According to the EUCOM Concept of Operations we were following, the
patients were not to arrive at the Aeromedical Staging Facilities
(ASFs)  until four to six hours prior to mission departure and the 
manifests were not strated until the patients arrived at the ASFs. 
Even though we could and in most cases did provide a manifest within 
two to four hours after the departure of the mission,  this was not
acceptable to the Patient Airlift Center and numerous hours were spent
explaining why we could not provide information that was not available
for us to provide.
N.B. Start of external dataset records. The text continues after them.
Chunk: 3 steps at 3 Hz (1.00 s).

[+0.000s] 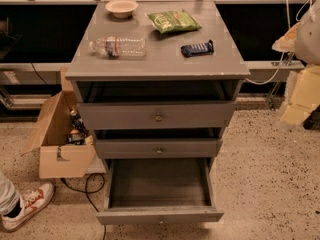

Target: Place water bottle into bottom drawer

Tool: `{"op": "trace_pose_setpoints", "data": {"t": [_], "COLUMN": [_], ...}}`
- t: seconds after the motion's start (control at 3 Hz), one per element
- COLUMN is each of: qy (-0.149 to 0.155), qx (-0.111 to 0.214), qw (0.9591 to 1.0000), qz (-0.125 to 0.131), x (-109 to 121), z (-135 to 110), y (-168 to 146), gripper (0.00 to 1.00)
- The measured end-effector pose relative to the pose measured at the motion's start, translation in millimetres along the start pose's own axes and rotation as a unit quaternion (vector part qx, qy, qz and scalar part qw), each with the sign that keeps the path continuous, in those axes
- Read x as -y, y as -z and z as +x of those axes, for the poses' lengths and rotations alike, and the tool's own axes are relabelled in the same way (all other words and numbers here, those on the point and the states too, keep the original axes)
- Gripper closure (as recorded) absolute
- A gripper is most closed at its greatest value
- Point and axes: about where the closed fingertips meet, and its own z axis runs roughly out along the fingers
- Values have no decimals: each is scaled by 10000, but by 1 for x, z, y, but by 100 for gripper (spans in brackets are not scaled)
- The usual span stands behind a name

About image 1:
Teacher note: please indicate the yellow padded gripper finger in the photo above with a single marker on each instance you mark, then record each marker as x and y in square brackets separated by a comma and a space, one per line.
[302, 96]
[286, 43]

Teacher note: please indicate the clear plastic water bottle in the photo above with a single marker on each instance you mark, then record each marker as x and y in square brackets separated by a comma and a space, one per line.
[119, 46]

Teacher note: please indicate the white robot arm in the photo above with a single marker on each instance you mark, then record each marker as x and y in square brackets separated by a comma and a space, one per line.
[307, 43]

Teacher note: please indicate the grey wooden drawer cabinet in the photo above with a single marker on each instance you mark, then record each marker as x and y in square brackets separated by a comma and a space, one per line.
[164, 74]

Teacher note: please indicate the grey middle drawer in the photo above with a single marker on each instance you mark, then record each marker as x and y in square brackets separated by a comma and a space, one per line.
[157, 148]

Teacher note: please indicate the grey open bottom drawer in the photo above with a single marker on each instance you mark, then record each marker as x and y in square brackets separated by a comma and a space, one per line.
[159, 191]

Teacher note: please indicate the grey top drawer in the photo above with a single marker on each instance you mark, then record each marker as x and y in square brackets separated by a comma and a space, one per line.
[98, 116]

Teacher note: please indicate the green chip bag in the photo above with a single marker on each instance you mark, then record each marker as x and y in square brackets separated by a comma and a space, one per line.
[173, 21]

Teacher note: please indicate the beige shallow bowl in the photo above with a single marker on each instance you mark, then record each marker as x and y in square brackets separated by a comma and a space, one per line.
[121, 9]

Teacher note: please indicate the dark can in box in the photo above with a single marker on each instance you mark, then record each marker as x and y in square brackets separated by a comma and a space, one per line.
[77, 121]

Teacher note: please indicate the brown cardboard box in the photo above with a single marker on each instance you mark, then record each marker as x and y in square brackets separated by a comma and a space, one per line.
[57, 157]

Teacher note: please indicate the white and red sneaker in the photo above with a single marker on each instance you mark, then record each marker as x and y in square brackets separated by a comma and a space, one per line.
[27, 206]

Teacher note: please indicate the light trouser leg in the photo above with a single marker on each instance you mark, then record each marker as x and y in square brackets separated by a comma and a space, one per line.
[9, 198]

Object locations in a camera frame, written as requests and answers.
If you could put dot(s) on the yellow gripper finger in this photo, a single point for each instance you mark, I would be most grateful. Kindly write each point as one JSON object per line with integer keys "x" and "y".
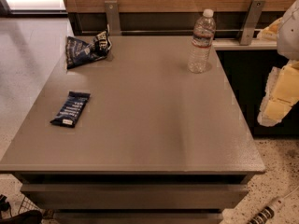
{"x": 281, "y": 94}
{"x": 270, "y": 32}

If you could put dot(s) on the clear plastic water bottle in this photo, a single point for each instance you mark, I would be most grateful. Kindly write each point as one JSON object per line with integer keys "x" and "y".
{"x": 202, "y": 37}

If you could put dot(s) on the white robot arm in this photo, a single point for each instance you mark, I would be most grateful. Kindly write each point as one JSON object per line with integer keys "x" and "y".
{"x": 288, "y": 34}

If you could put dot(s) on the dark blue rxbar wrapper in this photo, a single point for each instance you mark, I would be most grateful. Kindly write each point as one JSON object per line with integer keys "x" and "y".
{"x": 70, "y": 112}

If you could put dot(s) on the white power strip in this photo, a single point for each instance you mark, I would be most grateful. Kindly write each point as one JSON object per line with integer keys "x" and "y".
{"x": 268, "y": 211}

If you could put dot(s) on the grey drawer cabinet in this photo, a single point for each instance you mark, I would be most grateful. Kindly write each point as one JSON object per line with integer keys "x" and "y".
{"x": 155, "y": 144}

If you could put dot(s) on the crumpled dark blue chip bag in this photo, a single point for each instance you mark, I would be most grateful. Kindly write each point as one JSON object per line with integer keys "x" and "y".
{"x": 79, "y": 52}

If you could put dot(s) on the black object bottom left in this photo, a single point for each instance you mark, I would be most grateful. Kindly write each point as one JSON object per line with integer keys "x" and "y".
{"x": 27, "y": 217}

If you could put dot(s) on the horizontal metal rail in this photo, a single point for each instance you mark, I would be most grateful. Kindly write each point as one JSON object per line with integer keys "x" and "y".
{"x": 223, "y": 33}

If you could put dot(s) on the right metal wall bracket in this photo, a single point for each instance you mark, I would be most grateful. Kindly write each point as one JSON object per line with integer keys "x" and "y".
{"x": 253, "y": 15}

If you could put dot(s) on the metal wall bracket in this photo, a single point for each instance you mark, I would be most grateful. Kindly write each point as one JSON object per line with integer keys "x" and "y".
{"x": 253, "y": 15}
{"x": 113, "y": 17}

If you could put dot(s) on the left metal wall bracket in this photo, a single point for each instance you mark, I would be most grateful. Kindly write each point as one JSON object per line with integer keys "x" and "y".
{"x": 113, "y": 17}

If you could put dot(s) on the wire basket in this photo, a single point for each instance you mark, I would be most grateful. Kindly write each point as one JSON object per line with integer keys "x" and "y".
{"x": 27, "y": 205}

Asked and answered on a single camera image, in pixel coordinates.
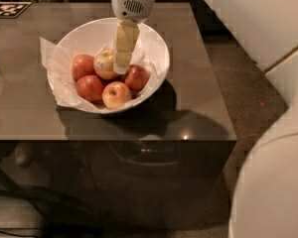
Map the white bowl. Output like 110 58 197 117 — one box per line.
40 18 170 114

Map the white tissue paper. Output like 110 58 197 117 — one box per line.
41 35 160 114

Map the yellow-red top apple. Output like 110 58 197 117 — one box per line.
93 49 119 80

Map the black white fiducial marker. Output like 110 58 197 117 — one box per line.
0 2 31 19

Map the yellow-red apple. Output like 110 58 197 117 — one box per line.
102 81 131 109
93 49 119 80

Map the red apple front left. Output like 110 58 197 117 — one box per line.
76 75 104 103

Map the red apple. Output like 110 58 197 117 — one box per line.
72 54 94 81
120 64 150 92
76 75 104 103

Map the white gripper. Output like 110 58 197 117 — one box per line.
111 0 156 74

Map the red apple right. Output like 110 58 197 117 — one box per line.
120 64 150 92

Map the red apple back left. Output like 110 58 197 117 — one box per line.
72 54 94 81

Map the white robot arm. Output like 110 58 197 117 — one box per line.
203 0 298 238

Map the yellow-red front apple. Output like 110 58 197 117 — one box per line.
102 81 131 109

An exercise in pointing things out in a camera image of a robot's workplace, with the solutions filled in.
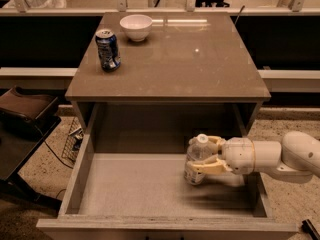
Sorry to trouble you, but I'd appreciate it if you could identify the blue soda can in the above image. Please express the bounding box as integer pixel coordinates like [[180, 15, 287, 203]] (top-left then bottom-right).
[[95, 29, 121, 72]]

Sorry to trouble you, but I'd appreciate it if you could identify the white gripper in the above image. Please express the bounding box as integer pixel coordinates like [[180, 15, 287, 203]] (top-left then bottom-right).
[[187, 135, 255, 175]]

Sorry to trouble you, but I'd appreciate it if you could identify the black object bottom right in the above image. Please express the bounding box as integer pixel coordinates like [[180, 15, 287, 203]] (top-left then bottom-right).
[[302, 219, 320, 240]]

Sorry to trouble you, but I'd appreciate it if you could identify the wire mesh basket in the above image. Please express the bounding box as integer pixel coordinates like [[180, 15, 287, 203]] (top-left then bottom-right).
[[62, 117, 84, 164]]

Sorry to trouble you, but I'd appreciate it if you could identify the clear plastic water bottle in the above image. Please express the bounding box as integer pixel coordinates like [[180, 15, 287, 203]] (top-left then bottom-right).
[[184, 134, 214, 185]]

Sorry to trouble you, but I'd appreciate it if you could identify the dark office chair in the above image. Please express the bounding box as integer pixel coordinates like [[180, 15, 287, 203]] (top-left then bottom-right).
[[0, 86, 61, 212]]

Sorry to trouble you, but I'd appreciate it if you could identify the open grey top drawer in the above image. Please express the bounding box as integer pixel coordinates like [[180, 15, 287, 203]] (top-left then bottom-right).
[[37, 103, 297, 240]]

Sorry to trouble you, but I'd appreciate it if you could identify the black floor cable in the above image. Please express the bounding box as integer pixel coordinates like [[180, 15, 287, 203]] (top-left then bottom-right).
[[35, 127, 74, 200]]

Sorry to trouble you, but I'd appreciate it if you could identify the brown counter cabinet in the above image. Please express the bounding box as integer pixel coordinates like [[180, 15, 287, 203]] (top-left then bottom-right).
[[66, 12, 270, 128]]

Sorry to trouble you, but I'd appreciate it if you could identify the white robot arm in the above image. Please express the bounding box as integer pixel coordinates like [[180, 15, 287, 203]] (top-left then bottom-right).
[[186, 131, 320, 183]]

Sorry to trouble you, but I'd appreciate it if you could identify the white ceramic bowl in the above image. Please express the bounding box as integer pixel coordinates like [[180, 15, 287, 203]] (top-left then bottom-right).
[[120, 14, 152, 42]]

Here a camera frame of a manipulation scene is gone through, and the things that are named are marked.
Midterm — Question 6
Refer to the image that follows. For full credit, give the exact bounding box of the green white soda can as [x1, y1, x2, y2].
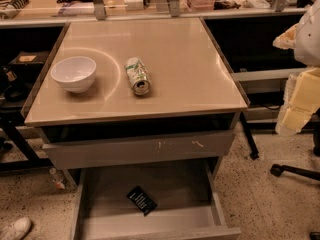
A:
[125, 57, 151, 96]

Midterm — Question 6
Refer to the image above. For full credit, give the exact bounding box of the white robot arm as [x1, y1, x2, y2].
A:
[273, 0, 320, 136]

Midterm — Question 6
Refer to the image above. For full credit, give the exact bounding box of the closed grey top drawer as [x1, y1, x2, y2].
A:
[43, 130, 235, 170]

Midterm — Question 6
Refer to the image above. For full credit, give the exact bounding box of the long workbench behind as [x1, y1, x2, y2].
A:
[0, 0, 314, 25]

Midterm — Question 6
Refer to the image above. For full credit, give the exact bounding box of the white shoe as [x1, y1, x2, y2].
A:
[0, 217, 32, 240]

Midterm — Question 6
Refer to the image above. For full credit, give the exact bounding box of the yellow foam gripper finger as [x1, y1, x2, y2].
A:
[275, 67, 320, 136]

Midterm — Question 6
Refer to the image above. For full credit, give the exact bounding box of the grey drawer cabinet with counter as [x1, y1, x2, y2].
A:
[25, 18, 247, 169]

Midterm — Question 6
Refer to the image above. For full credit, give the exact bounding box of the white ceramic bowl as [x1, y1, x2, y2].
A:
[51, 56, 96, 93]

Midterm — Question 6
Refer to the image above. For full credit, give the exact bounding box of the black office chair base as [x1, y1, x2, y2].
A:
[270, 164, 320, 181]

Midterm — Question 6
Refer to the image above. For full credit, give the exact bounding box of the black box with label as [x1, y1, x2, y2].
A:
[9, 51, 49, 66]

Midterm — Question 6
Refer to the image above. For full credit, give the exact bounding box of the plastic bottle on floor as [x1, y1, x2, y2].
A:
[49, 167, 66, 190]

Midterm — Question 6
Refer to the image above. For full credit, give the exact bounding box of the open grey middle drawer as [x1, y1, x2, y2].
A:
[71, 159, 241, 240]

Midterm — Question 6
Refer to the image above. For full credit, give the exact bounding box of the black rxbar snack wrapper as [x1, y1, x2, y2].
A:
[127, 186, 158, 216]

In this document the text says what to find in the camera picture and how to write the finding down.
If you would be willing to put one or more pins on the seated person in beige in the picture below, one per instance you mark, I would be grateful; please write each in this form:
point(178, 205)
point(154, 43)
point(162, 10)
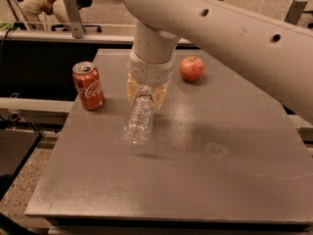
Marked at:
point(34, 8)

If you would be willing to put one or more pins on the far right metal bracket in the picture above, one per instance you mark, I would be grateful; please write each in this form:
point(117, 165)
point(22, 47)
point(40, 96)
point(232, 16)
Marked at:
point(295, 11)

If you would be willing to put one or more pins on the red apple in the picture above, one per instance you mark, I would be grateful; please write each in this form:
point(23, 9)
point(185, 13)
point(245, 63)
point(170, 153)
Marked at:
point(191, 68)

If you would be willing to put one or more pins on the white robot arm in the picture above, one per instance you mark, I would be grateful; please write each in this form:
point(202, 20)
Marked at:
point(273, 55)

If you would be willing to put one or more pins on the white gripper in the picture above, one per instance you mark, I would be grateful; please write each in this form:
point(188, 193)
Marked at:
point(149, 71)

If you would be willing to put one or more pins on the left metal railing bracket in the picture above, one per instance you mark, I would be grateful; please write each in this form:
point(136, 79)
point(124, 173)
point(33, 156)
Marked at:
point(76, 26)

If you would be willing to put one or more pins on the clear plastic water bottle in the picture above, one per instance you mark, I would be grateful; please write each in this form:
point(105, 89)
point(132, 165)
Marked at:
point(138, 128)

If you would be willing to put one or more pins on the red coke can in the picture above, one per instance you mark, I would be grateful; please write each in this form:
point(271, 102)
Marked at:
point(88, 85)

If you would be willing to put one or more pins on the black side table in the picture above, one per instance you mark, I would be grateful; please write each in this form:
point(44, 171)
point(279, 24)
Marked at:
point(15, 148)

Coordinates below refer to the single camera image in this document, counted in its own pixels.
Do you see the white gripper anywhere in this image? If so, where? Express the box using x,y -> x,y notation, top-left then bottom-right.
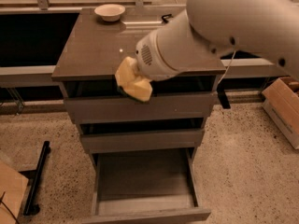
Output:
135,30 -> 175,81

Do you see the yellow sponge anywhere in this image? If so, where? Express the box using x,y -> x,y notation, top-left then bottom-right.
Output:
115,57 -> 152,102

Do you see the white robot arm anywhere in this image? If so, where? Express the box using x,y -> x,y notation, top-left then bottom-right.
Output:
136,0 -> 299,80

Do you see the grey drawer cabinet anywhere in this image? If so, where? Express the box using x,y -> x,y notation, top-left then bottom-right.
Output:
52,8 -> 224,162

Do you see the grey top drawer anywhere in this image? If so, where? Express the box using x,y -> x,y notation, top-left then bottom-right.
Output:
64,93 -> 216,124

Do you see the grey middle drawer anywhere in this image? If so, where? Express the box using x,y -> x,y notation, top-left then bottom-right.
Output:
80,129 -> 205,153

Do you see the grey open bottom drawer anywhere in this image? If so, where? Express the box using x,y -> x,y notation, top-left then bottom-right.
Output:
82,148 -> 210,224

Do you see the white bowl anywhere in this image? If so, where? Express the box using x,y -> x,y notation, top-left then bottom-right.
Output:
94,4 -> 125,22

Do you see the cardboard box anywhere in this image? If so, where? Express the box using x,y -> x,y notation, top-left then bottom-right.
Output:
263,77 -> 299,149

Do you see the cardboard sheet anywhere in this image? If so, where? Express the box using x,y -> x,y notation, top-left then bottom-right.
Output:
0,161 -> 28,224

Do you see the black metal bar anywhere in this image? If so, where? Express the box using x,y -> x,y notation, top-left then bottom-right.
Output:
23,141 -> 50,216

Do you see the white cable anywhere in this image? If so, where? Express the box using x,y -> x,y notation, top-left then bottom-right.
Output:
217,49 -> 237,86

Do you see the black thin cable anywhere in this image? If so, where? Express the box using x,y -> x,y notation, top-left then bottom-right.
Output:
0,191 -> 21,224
Another example was the Joint Medical Regulating 
Office (JMRO) was using two system for the regulation of patients 
One for the patients that were being being regulated in Europe for movement
between  hospitals and CONUS, and one for the movement of patients from 
the AOR to EUCOM to CONUS.  This created difficulty in tracking and 
coordinating patient movement between the regional AECCs and from EUCOM
to CONUS.  There were two systems in use but we were operating under
one. 

	(4) No provisional squadron or units were established.  This 
created numerous personnel problems for all of the commanders of the 
different regional aeromedical evacuation control centers.  Without 
having the jurisdiction of the Uniform Code of Military Justice,  the 
commanders had problems ranging from Article 15s to offences that could 
have resulted in Court Martial.  One example was the return of an Air 
National Guard Unit to home without authority or permission. 
They did not clear the base nor any other agency.  This type of action
could not have occured if the Commander had UCMJ jurisdiction. 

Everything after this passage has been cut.